Пропавший сын Хрущёва или когда ГУЛАГ в головах | страница 43



Не заставила себя долго ждать и новая любовь. Как-то в апреле 1938 года он приехал на аэродром и зашел к директору подписать бумаги о своей новой должности. Директор поднялся с места, чтобы поприветствовать нового пилота, но тут взгляд Леонида упал на ещё одного посетителя: красивую миниатюрную женщину с короткой стрижкой в кожаном пальто. Она всё время накручивала телефонный диск, безуспешно пытаясь вызвать машину, которая отвезла бы её в город. Леонид подписал бумаги и получил своё месячное расписание полётов. Он видел, что женщина расстроена, и предложил подвезти её на своём новеньком немецком мотоцикле. Как оказалось, они жили на одной улице — Левашовской (ныне Шелковичная). Она согласилась и представилась: Любовь Сизых. С того вечера Люба — тогда пилот-ученик — и Леонид уже не разлучались. И судьба моей семьи была решена.

* * *

Я вела с Любой беседы о её прошлом на протяжении десяти лет. Каждое лето я навещала её в её тесной однокомнатной квартирке в типовой многоэтажке на проспекте Победы в Киеве. Она переехала в неё в 1960-х годах, и обстановка была ещё старой советской: темный полированный буфет, письменный стол, диван-кровать, два простых кресла и несколько полок на одной из стен, оклеенных желтыми цветастыми обоями.

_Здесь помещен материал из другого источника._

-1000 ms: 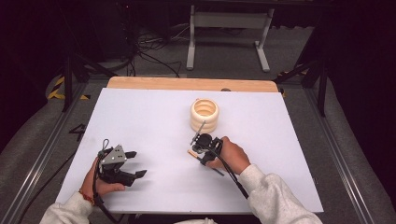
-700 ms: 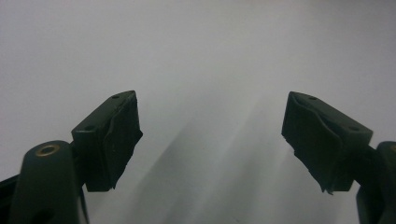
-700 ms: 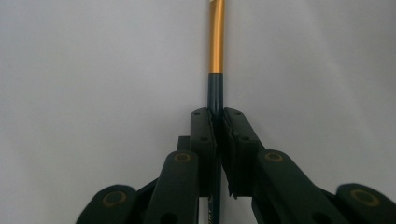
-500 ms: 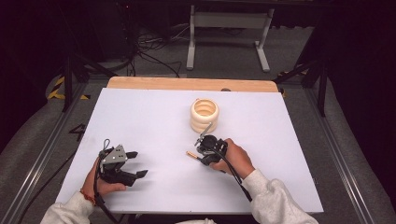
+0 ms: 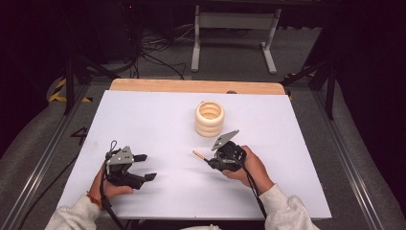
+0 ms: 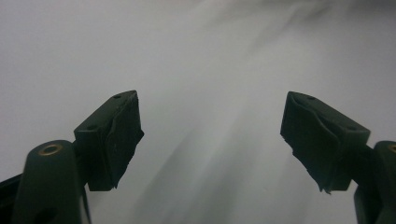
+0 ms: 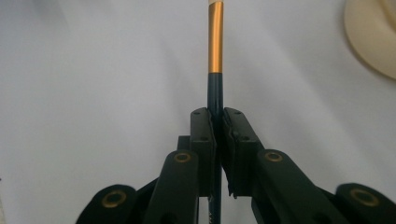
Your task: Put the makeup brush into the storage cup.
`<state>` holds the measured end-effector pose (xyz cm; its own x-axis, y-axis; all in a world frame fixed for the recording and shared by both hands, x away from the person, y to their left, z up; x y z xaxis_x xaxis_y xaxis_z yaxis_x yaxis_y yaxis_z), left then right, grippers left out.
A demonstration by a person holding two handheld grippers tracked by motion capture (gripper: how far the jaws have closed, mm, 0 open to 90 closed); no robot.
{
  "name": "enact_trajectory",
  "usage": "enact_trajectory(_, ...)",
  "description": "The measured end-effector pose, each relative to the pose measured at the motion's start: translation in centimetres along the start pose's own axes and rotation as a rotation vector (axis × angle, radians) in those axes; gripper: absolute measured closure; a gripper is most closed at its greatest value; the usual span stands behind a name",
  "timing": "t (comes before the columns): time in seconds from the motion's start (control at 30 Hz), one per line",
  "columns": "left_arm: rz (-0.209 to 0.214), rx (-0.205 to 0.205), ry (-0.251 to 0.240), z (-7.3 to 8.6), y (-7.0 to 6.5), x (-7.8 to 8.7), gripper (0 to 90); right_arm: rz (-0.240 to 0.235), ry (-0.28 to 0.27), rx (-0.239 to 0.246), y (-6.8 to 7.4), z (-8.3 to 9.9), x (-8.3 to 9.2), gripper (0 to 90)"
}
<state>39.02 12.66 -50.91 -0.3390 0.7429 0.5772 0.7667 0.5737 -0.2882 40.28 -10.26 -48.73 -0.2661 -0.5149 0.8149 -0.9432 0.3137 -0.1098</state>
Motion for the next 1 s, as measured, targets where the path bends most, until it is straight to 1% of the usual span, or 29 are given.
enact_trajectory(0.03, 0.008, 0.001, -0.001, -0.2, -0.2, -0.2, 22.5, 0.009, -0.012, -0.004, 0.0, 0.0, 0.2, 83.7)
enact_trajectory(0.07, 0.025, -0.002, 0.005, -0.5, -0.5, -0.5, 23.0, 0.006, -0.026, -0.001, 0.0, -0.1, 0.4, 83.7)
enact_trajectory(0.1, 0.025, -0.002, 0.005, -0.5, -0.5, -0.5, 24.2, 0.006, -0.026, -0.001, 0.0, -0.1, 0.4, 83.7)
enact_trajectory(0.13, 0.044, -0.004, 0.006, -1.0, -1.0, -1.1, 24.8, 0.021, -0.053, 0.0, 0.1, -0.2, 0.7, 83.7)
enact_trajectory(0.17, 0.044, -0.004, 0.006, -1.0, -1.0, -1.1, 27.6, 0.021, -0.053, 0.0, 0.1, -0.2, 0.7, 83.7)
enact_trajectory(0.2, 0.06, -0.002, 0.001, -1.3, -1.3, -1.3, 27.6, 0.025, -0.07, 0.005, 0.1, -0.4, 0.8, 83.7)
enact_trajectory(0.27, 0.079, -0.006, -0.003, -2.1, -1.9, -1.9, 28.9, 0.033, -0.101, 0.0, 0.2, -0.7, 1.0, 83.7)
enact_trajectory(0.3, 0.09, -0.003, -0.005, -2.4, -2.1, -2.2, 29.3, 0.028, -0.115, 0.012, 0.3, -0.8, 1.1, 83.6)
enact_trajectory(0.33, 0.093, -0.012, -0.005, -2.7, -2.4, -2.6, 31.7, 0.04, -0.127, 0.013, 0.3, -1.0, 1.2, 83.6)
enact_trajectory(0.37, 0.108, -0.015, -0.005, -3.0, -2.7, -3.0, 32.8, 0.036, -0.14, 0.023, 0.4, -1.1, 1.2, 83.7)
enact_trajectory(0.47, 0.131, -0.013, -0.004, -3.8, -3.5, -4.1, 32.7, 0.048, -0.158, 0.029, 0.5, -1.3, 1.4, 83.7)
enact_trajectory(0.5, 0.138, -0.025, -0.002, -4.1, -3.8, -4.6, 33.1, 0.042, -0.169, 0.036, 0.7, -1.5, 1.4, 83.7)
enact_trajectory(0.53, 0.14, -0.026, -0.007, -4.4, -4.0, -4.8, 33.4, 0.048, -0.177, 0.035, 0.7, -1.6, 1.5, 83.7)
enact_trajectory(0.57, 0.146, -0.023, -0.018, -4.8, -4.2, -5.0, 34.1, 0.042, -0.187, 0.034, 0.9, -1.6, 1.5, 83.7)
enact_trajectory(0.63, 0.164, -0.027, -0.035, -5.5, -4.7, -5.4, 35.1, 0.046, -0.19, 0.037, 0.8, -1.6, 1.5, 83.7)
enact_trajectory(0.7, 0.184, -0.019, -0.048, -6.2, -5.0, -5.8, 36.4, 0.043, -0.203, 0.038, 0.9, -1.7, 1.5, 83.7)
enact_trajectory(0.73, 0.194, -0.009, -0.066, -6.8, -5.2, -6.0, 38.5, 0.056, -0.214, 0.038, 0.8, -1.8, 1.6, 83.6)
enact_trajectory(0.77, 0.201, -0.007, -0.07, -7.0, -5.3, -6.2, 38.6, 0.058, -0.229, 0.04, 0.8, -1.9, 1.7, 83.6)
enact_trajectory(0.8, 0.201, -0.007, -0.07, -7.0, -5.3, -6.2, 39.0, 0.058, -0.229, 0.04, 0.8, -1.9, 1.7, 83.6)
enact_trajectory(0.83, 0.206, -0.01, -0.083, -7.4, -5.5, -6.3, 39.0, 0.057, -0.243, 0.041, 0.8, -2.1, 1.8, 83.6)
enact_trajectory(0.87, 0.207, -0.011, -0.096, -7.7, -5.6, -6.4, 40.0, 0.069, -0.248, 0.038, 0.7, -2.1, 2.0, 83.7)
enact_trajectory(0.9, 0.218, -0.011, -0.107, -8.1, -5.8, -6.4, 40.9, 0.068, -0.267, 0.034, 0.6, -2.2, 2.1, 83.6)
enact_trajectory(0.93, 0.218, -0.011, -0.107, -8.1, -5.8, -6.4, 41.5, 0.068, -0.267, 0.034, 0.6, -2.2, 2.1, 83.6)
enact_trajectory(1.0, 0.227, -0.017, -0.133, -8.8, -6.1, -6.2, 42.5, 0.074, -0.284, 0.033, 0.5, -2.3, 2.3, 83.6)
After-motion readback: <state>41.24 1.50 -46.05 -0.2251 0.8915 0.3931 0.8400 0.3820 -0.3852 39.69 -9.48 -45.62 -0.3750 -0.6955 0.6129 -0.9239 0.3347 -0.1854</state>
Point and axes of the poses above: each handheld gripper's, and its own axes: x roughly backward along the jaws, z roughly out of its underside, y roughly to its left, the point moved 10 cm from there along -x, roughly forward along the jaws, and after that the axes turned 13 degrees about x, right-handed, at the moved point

Мои визиты всегда проходили одинаково. Утреннее летнее солнце било в окно, но если опустить дешевые вьетнамские соломенные жалюзи, в комнате становилось темно и прохладно. Детали Любиных историй всё время менялись, но суть их оставалась неизменной: она была советская героиня, её все любили. Всё, конец истории.

Дочь русского и немки, Люба выросла в Киеве в религиозной семье. Её мать умерла очень рано, и отец, в поисках духовной опоры, обратился к Богу. Он часами простаивал в церкви и заставлял Любу, младшую из четырёх его детей, сопровождать его. Она говорит, что это были худшие моменты её жизни: мрачное пространство, бабушки в чёрных платках, кладущие поклоны, и отец на коленях, держит её за руку. Вдыхая тяжёлый запах ладана, она уносилась в мир фантазий, представляя себя бесстрашной сказочной принцессой.

Когда Люба стала достаточно взрослой, чтобы осознать большевистский лозунг «Религия есть опиум народа», её фантазии с принцесс переключились на пролетариат. Она представляла себе своё будущее очень отчетливо: она, с короткой стрижкой, с длинной сигаретой в руке и в красной косынке — не то что эти чёрные платки, которые носили бабушки в церкви. У неё будет длинное кожаное пальто, как у первого руководителя ВЧК Феликса Дзержинского. После окончания школы она получит смелую мужскую профессию и достигнет в ней совершенства. Она была уверена, что её ждёт судьба советского героя — как в гимне «Интернационал», который они с энтузиазмом распевали в школе: «Кто был ничем, тот станет всем».